Why can PaO2 be normal in carbon monoxide poisoning, and what happens to the ODC?
Separate dissolved oxygen from Hb-bound oxygen and explain left shift.
- PaO2 reflects dissolved O2 in plasma; CO does not significantly reduce dissolved O2, so PaO2 may be normal.
- CO binds Hb with very high affinity, reducing available O2 binding sites (functional anaemia).
- Remaining Hb sites show increased affinity (left shift) → impaired tissue unloading.
- Pulse oximetry can be misleading; diagnosis requires co-oximetry.
How does fetal haemoglobin differ from adult haemoglobin on the ODC, and how is oxygen transferred across the placenta?
Mention HbF structure, 2,3-DPG interaction, and the double Bohr effect.
- HbF (α2γ2) is left-shifted (higher affinity; lower P50) because γ chains bind 2,3-DPG less strongly.
- Placental transfer: maternal blood becomes more acidic/hypercapnic near placenta → maternal right shift; fetal blood becomes more alkaline as CO2 diffuses to mother → fetal left shift (double Bohr effect).
What is the effect of hypothermia on the ODC and what are the clinical implications during anaesthesia?
Link shift to tissue unloading and monitoring.
- Hypothermia causes a left shift (increased affinity; ↓P50).
- May preserve SaO2 at a given PaO2 but impairs tissue unloading; risk of tissue hypoxia despite reassuring saturations.
- Also reduces metabolic rate/VO2, partially offsetting reduced unloading; overall effect depends on perfusion and severity.
Explain the role of 2,3-DPG in shifting the ODC. What happens with stored blood?
Mechanism then clinical consequence.
- 2,3-DPG stabilises deoxy-Hb (T state) → right shift (↑P50) aiding unloading.
- Stored blood has reduced 2,3-DPG → left shift; after transfusion, 2,3-DPG replenishes over ~24–72 hours (variable).
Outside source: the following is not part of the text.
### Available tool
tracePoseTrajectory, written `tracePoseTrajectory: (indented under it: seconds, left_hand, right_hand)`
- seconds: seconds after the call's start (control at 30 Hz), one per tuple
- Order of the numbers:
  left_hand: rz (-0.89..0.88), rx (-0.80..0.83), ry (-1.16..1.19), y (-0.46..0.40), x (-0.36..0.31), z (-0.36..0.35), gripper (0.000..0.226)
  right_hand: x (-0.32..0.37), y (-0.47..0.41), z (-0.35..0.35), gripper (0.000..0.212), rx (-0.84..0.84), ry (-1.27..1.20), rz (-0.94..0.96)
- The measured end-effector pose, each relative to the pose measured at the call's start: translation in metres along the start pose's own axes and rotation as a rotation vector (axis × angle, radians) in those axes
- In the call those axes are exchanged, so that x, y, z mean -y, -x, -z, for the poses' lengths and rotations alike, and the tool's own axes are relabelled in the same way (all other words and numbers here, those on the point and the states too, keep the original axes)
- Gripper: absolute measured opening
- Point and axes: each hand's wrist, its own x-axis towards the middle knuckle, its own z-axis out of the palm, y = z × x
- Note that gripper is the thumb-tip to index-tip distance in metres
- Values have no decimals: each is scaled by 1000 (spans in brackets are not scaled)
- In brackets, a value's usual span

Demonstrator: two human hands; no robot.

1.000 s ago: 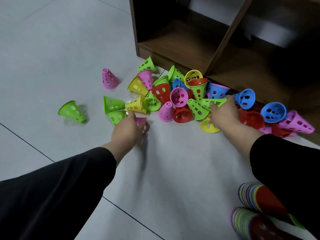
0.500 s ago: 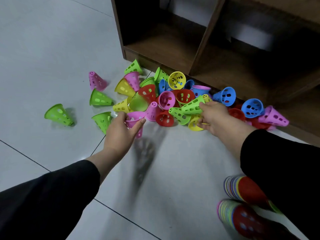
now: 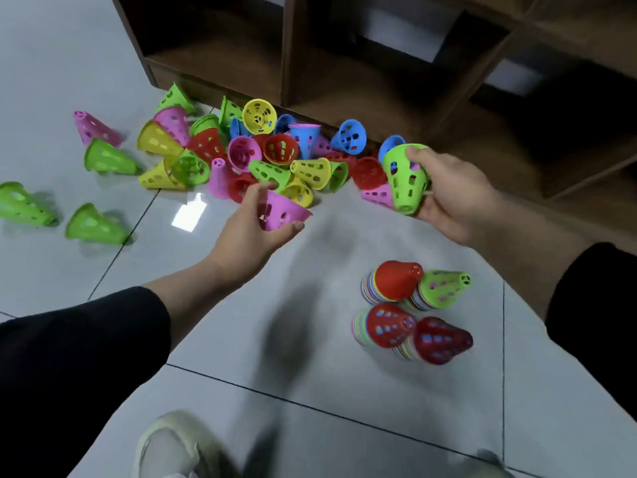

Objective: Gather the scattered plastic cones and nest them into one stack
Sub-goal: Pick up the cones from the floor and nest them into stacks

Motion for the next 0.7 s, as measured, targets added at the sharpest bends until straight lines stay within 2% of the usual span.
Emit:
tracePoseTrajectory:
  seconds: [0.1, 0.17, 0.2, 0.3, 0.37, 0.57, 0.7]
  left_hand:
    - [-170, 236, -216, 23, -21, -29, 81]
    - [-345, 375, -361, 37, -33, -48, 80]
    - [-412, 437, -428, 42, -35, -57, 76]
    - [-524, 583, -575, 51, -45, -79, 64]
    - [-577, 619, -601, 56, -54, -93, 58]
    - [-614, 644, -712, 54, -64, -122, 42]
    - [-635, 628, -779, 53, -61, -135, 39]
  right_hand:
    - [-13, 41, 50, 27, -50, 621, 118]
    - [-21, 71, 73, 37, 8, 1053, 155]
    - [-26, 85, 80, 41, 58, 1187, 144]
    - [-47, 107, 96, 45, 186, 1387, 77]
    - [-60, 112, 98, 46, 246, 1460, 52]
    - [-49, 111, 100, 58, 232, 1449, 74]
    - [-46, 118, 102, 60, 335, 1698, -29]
A patient is hyperventilated during neuroanaesthesia. Predict the effect on the ODC and potential consequences for oxygen delivery.
Use PaCO2/pH changes to predict shift and then discuss tissue unloading and CBF.
- Hyperventilation → ↓PaCO2 → ↑pH → left shift (↓P50).
- Left shift impairs tissue unloading; plus hypocapnia reduces cerebral blood flow, potentially worsening cerebral oxygen delivery despite high SaO2.